Catégories: Defence`s Feeds

Pressure to return? Afghan refugees protest at Indonesian detention centre

The Afghanistan Analysts Network (AAN) - mar, 03/04/2018 - 03:45

Afghan refugees in an Indonesian detention centre have been protesting for over two months. As is the case for most Afghan refugees in the country, they must live in centres scattered across the 16,000 or so islands, although they have been granted refugee status by UNHCR. AAN guest author Amy Pitonak (*) spoke to Afghan refugees at a detention centre in Balikpapan on the island of Borneo. Since mid-January 2018, their demands have included being released, quicker resettlement and better treatment from immigration officials. She describes the conditions in which they live and examines Indonesia’s policy towards refugees.

Since 16 January 2018, a group of 150 refugees – most of them Afghans – have gathered daily in the yard of the Balikpapan Immigration Detention Centre to protest the years they have spent in indefinite detention. Balikpapan’s residents are aged between 14 and 60 and comprise 147 Afghans, two Somalis and one Iranian. All of the Afghan residents are Hazara, an ethnic minority group that has often been targeted by extremist groups for their Shia faith. The refugees are demanding release from detention, quicker resettlement and better treatment from immigration officials.

The protest at Balikpapan is not an isolated event. Afghan refugees and asylum seekers in Indonesia – the world’s fourth most populated country – went on a hunger strike in 2012 at Tanjung Pinang detention centre on Bintan Island between Sumatra and Singapore, as well as in a detention centre on the island of East Nusa Tenggara and in the city of Makassar on Sulawesi island  in 2016. Balikpapan is only the latest example of collective action taken by Afghans in Indonesia.

The district of Balikpapan is located in the province of East Kalimantan on the island of Borneo. Tourists come to the province for its white sand beaches, while international companies are drawn by the oil and gas reserves off its coast (see here). The detention centre itself is located near Lamaru Beach, one of Balikpapan’s most popular tourist attractions.

Ehsanullah Sahil is the protestors’ unofficial spokesperson and administrator of their Twitter account through which they document their situation. He told AAN that he had worked as an interpreter with the US Army for three years before threats to his life forced him to flee Afghanistan in 2014. His journey took him first to India, then Malaysia, and finally to Indonesia. After registering with UNHCR in Jakarta he was transported by plane to Balikpapan, where he has been detained since 18 December 2014. In a video interview he describes the conditions of the former prison-turned-immigration detention centre: bars on the windows and doors, high voltage wire surrounding the periphery, men sleeping on mats in overcrowded rooms, and laments “For years we’ve been here, and now we just want to be free.”

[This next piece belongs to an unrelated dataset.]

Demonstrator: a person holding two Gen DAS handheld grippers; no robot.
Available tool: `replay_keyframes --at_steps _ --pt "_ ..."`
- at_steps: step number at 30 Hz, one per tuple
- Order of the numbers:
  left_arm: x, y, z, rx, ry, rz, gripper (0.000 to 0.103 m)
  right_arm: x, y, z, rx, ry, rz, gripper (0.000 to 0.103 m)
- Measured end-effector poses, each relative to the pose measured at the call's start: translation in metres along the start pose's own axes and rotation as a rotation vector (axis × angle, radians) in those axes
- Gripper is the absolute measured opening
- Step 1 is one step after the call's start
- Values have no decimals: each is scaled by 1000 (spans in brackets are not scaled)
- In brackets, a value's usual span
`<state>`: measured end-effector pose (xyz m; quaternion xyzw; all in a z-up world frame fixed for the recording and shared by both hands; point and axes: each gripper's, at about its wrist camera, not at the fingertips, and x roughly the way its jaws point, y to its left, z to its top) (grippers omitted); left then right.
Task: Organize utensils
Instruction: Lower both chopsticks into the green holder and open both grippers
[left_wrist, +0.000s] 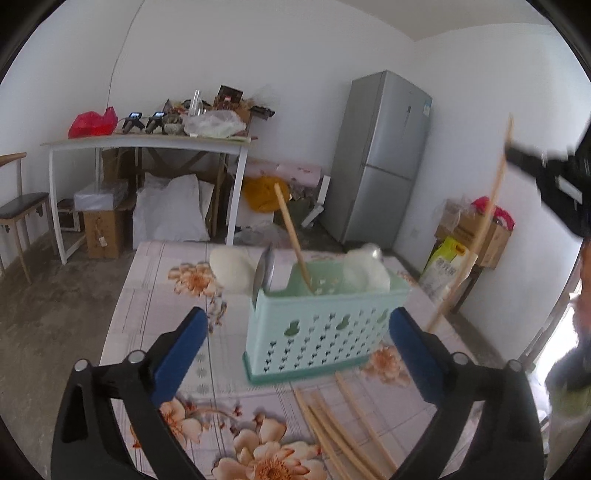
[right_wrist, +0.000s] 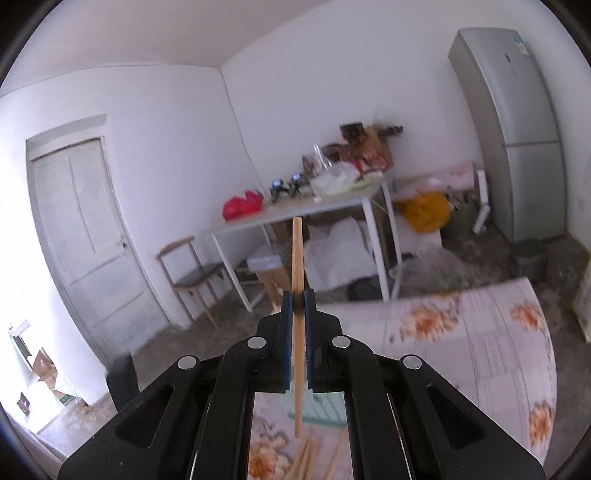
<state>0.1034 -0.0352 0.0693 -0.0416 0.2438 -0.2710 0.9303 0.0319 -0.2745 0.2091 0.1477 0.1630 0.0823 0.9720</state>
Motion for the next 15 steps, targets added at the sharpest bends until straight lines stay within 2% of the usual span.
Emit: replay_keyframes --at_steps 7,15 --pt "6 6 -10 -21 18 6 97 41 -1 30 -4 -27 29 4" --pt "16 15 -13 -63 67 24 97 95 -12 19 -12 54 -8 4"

The detainees pass their time trying to construct a semblance of normalcy; they bake Afghan naanin the centre’s spacious yet bare kitchen and hang their laundry in neat rows from the bars on its windows. However, Sahil says that most of the detainees are suffering from depression, insomnia or PTSD, and adds that some need surgery for untreated medical conditions. “Everyone is lost mentally.” The centre’s youngest resident, a 14 year-old who has been detained in Balikpapan with his older brother since 2015, adds that there are no activities at all in the centre, emphasising that at the very least, he wants to be able to study.

These are not the ‘economic migrants’ or ‘failed asylum seekers’ that are so often derided in the Western press; all but two of them (one Afghan and an Iranian) have been granted refugee status by UNHCR (more on this below).

However, over the course of their protest many of them relinquished their refugee cards, which are carried by refugees in Indonesia to prevent them from being apprehended by the police for being in the country illegally. One protest organiser explained there was no point in having them while they were being detained.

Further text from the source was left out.